* **WHAT YOU WILL DO**: Filter the listing so that only lines with the word "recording" remain.

* **GIVEN DATA**:
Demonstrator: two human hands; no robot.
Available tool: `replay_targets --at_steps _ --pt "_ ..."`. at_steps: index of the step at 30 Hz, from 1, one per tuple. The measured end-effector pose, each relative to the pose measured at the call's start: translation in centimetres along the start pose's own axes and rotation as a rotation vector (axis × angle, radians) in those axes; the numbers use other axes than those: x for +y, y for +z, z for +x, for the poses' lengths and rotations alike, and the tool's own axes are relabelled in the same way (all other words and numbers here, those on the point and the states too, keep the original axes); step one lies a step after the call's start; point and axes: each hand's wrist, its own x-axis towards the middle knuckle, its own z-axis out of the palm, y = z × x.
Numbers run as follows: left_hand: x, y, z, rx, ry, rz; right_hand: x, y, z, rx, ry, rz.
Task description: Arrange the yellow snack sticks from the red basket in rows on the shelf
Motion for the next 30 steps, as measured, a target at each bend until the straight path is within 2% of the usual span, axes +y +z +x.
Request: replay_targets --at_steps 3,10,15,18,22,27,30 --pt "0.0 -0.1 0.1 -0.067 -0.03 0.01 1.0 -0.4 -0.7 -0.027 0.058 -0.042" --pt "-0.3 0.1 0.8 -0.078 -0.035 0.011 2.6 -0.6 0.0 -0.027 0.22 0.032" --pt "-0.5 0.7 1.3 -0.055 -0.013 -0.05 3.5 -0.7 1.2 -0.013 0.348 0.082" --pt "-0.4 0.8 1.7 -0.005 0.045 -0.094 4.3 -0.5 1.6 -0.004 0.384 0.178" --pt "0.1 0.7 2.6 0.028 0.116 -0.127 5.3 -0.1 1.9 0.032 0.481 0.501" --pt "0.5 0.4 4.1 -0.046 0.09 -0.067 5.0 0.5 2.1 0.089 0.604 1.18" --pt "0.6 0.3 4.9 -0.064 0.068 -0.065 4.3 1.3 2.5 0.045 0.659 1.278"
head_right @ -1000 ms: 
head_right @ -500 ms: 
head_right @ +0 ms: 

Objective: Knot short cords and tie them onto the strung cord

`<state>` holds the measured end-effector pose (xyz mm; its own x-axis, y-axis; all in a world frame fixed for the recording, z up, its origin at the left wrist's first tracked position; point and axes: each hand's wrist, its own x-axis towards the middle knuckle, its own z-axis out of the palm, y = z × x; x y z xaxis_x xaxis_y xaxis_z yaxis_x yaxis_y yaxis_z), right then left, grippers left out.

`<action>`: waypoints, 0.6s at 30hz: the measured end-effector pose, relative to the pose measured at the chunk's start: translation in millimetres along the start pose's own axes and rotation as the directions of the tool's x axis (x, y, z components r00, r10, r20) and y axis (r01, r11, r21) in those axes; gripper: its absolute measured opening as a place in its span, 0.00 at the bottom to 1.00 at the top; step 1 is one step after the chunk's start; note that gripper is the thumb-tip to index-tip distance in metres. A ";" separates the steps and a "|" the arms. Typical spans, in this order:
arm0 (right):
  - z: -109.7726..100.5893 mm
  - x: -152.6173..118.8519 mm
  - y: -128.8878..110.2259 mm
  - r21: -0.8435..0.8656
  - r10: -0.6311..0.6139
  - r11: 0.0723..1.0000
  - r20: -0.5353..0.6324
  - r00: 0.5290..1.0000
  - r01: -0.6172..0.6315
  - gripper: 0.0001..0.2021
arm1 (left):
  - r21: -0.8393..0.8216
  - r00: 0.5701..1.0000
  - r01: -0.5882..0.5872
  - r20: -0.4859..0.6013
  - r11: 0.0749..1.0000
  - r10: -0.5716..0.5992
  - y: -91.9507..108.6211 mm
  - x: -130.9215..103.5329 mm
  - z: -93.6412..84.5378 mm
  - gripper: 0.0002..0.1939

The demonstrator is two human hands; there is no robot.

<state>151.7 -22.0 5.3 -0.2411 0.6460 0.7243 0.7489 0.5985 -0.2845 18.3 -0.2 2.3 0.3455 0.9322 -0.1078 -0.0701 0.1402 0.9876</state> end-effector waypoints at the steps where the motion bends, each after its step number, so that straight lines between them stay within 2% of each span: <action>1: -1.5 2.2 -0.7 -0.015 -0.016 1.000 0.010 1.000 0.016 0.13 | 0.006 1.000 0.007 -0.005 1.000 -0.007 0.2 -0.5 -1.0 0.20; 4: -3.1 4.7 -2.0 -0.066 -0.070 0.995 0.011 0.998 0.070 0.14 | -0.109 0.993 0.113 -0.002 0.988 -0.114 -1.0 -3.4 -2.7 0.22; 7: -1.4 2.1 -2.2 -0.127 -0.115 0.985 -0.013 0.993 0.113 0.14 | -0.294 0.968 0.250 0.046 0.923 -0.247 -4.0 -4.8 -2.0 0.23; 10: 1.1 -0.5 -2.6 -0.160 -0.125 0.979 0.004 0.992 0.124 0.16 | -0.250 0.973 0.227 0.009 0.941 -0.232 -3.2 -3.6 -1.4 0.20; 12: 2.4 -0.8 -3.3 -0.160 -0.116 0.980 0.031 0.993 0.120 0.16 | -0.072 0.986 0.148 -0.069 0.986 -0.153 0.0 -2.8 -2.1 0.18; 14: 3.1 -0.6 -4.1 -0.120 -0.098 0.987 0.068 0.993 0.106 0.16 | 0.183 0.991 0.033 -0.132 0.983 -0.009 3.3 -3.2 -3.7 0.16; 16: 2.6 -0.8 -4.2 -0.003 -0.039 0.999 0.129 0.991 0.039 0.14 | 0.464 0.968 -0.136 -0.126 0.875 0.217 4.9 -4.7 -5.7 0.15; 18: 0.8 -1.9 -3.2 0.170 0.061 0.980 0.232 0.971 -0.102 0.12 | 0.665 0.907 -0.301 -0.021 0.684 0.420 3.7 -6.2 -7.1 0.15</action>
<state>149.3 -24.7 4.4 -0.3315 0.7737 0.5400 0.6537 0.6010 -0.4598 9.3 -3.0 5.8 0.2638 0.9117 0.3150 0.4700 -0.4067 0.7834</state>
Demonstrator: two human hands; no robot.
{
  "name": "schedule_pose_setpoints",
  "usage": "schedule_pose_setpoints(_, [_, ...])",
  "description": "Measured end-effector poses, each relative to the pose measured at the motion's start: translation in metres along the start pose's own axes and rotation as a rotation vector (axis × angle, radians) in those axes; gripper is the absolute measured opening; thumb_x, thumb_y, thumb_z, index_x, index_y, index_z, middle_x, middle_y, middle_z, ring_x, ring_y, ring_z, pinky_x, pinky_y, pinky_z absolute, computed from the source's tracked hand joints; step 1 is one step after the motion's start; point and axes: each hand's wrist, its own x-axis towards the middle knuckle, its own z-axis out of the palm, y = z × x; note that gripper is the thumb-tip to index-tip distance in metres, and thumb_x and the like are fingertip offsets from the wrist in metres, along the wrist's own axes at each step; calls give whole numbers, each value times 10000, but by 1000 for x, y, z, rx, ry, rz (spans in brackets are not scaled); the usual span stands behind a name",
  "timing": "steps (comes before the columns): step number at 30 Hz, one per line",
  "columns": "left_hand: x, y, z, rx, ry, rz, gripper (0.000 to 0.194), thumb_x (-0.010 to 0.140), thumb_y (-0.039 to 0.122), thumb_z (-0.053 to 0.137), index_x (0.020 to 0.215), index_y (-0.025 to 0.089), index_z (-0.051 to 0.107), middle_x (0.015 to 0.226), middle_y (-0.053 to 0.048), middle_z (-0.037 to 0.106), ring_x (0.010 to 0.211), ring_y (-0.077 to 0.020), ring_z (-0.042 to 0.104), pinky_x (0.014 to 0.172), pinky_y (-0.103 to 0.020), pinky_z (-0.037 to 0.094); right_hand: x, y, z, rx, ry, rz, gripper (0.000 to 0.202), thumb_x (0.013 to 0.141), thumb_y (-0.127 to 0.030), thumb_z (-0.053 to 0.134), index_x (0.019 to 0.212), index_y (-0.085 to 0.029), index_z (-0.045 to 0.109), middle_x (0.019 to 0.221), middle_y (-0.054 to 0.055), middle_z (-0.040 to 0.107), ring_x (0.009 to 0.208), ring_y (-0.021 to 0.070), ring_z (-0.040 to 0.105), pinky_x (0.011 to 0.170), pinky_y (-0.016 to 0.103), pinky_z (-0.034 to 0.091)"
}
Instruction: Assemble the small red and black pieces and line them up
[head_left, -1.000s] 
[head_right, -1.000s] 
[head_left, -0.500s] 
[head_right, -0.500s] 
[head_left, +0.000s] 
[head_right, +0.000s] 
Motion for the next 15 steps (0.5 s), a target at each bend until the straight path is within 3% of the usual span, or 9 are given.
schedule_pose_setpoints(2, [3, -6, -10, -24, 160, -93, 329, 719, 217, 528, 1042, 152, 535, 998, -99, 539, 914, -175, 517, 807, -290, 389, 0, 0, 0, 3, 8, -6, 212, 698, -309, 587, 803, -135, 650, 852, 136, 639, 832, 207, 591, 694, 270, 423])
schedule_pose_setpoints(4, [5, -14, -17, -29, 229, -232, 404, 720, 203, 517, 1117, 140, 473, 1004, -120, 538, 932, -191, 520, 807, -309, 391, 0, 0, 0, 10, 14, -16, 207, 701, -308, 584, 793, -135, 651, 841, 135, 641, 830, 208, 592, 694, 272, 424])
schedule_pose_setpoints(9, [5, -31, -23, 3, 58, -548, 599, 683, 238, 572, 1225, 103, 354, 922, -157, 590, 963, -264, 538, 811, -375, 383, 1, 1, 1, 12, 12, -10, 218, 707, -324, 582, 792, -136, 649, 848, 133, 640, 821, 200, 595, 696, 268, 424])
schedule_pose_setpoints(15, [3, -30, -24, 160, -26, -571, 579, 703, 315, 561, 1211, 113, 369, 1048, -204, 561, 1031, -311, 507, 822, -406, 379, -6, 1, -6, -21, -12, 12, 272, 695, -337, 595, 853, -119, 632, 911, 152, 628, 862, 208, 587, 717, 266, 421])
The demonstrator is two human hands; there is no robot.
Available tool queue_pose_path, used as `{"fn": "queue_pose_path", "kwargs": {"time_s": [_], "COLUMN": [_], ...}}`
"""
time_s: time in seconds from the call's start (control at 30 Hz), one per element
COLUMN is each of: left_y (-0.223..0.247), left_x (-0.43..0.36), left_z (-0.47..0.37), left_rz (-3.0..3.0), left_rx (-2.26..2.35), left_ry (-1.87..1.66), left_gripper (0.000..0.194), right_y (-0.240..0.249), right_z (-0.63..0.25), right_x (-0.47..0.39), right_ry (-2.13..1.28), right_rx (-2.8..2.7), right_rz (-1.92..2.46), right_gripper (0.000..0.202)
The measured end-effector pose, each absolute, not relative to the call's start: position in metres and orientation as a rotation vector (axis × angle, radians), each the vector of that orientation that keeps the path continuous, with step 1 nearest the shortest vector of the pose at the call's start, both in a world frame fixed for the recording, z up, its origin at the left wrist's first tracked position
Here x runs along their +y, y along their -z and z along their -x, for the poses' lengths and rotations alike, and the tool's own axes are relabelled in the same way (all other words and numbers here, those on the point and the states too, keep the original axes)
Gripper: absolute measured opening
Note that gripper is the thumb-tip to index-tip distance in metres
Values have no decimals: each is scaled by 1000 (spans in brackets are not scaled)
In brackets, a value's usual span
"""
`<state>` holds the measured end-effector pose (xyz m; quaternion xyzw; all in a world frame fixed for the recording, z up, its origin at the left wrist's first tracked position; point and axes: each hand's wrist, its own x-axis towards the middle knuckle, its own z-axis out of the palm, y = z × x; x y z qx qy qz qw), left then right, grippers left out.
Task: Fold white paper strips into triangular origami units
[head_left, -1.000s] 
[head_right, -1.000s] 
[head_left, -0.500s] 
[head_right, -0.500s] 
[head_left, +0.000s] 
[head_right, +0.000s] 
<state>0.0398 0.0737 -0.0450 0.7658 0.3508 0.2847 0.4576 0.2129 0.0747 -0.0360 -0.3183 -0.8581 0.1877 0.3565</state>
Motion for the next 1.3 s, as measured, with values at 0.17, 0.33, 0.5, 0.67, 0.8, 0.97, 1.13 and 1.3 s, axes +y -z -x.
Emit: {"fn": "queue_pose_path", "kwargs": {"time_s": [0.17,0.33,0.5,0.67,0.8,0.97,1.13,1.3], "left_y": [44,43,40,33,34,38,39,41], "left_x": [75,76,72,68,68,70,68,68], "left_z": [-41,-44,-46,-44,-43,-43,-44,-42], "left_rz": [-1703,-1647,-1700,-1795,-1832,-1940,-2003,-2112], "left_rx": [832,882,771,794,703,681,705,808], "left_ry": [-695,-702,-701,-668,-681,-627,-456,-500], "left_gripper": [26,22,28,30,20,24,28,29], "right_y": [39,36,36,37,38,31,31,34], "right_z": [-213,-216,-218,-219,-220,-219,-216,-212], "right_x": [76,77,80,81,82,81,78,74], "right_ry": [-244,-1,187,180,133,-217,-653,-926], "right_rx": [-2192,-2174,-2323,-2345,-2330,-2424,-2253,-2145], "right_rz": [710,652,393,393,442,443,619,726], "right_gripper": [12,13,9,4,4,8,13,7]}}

* **RESPONSE TO THIS EXERCISE**:
`<state>` holds the measured end-effector pose (xyz mm; its own x-axis, y-axis; all in a world frame fixed for the recording, z up, its origin at the left wrist's first tracked position; point and axes: each hand's wrist, its own x-axis towards the middle knuckle, its own z-axis out of the palm, y = z × x; x y z xaxis_x xaxis_y xaxis_z yaxis_x yaxis_y yaxis_z), right then left, grippers left out.
The measured end-effector pose, each absolute, not relative to the call's start: position in metres and orientation as a rotation vector (axis × angle, radians), each the vector of that orientation that keeps the path continuous, with step 1 nearest the shortest vector of the pose at the call's start, both in a world frame fixed for the recording, z up, its origin at the left wrist's first tracked position
`<state>` holds the measured end-effector pose (xyz m; quaternion xyzw; all in a world frame fixed for the recording, z up, its origin at the left wrist's first tracked position; point and axes: each hand's wrist, its own x-axis towards the middle knuckle, its own z-axis out of the palm, y = z × x; x y z qx qy qz qw), left then right, grippers left out.

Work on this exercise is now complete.